**What you will do**
Give again, unaltered, the lines of the listing below that run from the line having "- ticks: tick" through the line having "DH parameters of".

**Extracted data**
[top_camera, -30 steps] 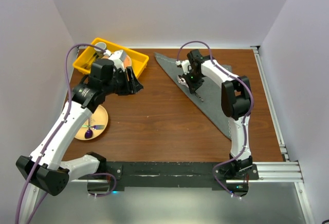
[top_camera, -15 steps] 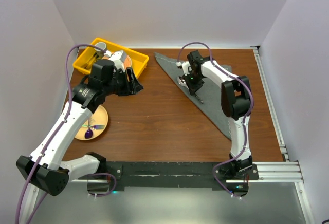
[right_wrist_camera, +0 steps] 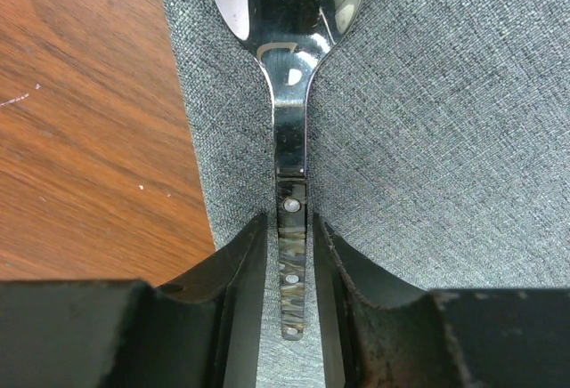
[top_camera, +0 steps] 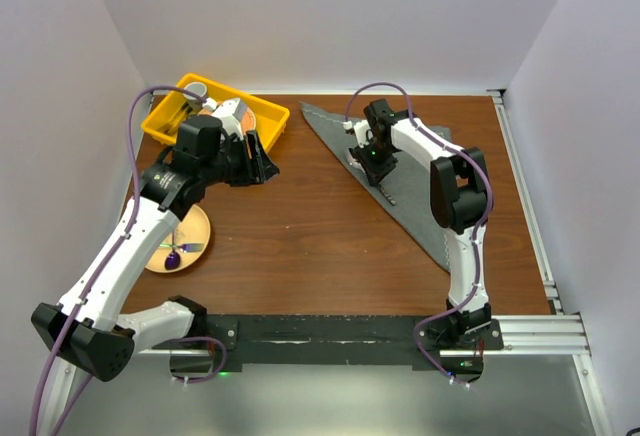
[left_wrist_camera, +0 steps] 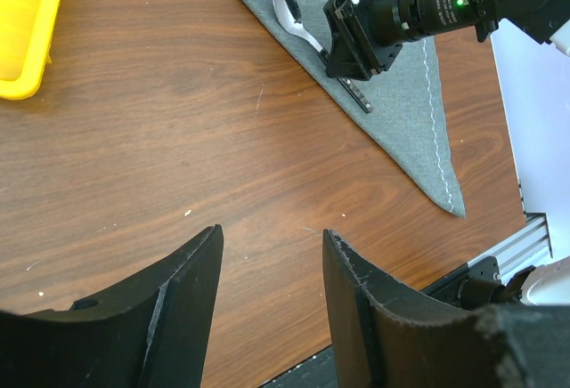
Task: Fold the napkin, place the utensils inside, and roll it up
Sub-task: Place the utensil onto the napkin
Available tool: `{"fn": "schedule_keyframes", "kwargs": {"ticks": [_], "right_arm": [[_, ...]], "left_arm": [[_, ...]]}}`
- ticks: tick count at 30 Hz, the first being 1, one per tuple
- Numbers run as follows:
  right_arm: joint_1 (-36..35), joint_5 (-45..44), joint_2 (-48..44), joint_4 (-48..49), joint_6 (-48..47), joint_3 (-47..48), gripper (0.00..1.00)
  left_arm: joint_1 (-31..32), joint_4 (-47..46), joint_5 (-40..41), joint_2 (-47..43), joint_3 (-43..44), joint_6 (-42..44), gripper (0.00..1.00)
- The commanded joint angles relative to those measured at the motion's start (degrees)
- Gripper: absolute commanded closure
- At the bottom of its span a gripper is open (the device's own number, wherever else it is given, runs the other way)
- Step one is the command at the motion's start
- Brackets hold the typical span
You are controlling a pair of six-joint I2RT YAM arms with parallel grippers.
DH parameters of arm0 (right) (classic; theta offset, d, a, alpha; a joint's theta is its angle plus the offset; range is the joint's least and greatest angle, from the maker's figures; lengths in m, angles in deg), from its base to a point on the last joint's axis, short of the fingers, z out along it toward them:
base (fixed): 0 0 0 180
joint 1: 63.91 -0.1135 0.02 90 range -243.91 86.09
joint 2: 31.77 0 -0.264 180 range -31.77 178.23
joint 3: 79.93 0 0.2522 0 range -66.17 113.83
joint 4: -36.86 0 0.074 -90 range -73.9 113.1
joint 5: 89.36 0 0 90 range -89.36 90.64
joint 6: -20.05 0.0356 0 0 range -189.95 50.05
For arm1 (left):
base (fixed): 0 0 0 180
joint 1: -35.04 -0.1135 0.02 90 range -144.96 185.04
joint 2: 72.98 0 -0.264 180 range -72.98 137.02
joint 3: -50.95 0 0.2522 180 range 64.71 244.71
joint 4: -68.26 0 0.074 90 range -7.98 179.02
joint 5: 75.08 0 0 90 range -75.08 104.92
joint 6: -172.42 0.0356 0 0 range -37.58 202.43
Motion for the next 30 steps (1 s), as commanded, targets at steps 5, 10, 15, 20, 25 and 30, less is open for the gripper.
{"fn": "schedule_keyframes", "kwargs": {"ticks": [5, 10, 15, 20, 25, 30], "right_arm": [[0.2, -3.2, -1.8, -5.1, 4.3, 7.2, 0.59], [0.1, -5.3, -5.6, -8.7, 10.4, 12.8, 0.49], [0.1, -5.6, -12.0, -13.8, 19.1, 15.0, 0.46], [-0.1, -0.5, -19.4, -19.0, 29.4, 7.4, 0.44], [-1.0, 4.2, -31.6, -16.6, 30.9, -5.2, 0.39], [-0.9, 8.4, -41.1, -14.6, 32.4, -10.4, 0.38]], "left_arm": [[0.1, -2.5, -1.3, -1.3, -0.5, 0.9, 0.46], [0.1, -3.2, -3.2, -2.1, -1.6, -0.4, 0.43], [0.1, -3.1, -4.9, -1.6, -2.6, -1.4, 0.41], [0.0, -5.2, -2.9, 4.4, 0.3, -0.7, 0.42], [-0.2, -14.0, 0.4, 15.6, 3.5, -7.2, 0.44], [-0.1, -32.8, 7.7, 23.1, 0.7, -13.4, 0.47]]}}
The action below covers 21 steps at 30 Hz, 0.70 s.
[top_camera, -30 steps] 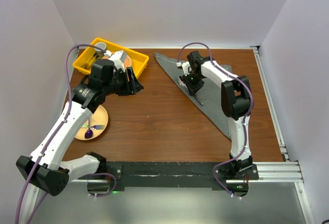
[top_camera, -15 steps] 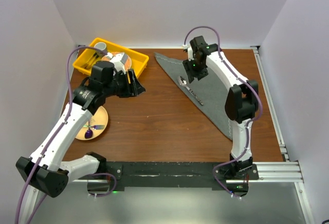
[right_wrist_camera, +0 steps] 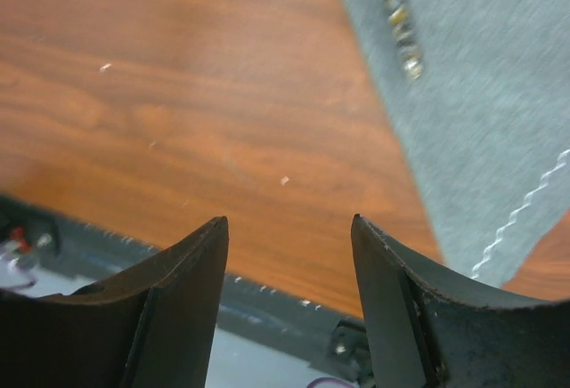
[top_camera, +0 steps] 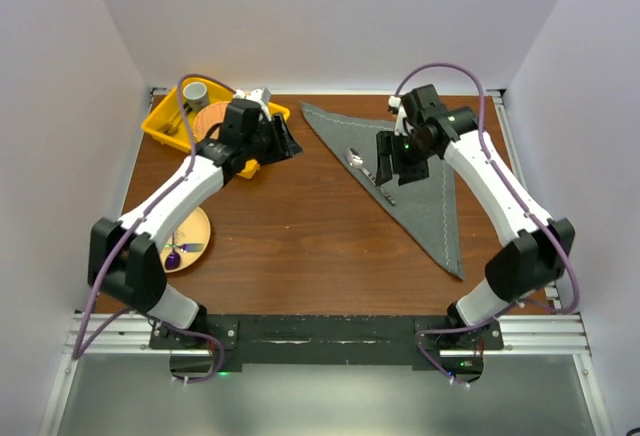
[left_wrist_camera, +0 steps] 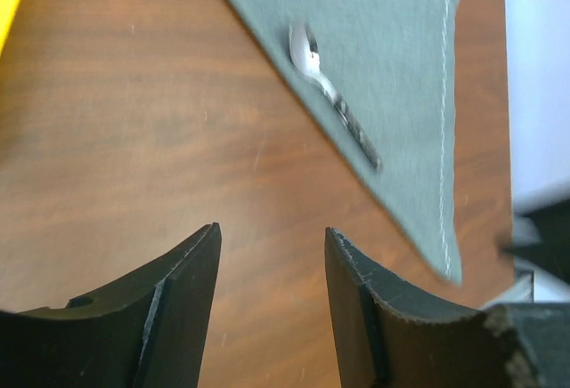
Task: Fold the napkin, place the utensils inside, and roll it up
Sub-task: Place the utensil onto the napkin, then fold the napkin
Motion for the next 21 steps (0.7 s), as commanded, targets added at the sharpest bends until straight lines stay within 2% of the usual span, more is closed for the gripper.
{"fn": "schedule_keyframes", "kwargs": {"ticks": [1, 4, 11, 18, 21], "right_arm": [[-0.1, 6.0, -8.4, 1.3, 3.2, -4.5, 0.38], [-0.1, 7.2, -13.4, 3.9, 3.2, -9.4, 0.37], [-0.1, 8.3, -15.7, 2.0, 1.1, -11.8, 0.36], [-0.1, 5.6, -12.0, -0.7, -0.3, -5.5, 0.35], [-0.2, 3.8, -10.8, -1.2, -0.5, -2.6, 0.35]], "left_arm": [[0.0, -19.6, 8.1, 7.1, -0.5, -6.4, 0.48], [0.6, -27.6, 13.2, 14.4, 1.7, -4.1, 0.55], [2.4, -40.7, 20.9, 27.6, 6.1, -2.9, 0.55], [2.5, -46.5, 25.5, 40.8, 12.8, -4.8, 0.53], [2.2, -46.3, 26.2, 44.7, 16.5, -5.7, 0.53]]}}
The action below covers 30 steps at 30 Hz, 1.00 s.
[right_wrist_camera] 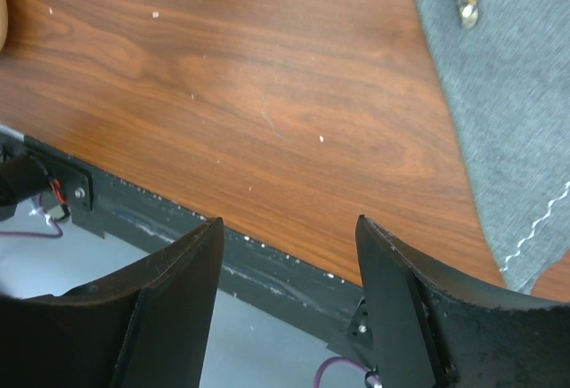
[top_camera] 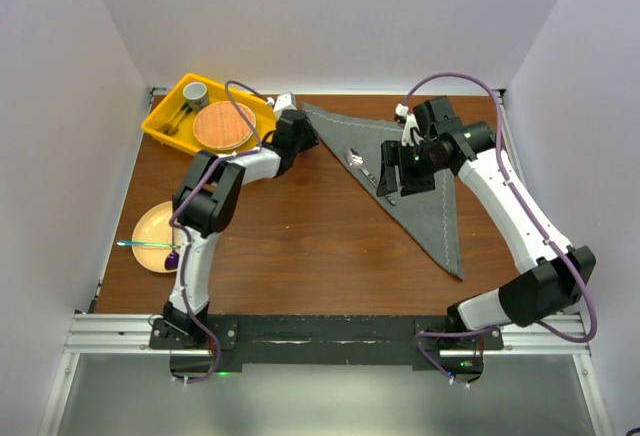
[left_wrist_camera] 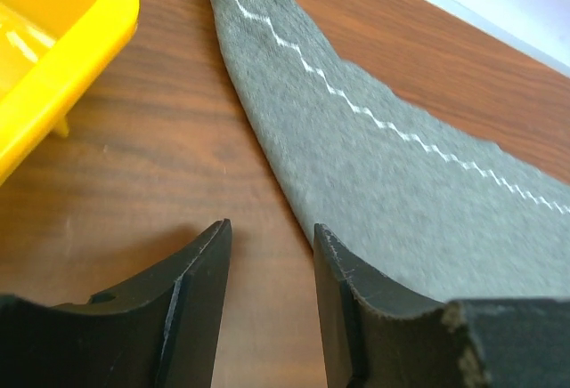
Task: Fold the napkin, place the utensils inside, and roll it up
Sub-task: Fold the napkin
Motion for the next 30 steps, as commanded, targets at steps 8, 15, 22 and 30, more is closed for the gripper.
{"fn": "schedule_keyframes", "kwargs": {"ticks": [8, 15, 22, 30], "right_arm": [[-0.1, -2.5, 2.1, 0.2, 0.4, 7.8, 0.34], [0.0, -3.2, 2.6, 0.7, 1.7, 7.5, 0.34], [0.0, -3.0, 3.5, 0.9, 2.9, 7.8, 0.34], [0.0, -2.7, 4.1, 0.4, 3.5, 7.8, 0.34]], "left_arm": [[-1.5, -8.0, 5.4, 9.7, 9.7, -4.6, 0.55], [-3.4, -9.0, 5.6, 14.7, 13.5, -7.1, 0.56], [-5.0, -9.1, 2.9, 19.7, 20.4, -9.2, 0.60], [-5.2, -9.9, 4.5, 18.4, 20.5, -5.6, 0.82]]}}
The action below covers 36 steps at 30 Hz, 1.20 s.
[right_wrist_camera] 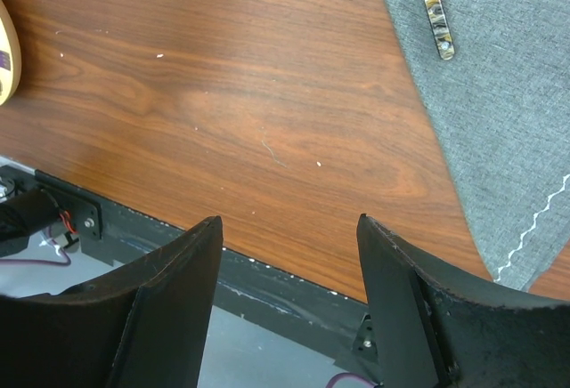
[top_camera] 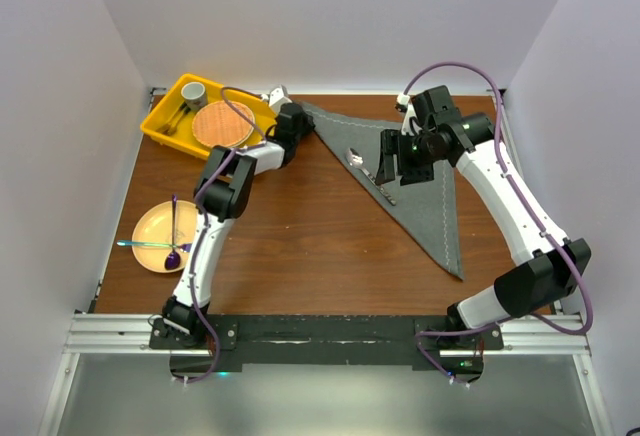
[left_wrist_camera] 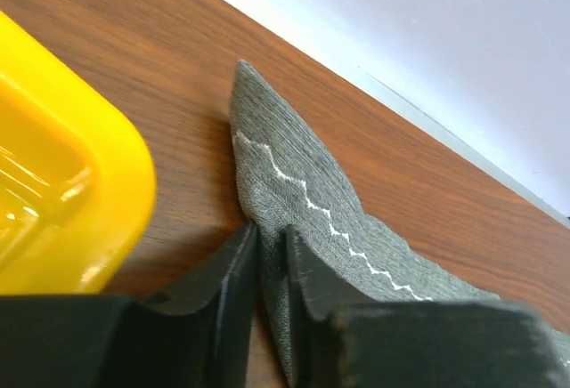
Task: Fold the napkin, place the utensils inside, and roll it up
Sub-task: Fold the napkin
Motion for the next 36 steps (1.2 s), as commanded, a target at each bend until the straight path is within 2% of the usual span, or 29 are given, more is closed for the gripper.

**Solution to the problem**
- ticks: tick count at 30 Hz, the first being 1, one per tuple
- Numbers run as follows:
  right_arm: joint_1 (-36..35), joint_5 (-45..44), joint_2 (-48..44), joint_4 (-48..49), joint_6 (-48..47), joint_3 (-47..48), gripper (0.00..1.00)
  left_arm: joint_1 (-31..32), joint_4 (-47..46), joint_5 (-40..41), joint_2 (-47..43), joint_3 (-43..44), joint_6 (-42..44), gripper (0.00..1.00)
- The commanded joint angles relative to those measured at the motion's start (degrees)
- Gripper: absolute commanded closure
- At the bottom of its span a gripper is open (the device's own number, wherever else it is given, runs the other way)
- Step one is the command at the motion's start
- Brackets hold the typical span
You are controlling a pair of six-joint I2RT YAM arms with parallel grippers.
DH parameters of arm0 (right) (classic; theta offset, d, a, alpha; a joint's theta is its angle plus the offset; range is the joint's least and greatest angle, from the maker's figures; lengths in m, angles in deg), from its base to a point on the last joint's axis, short of the fingers, z out along it toward them:

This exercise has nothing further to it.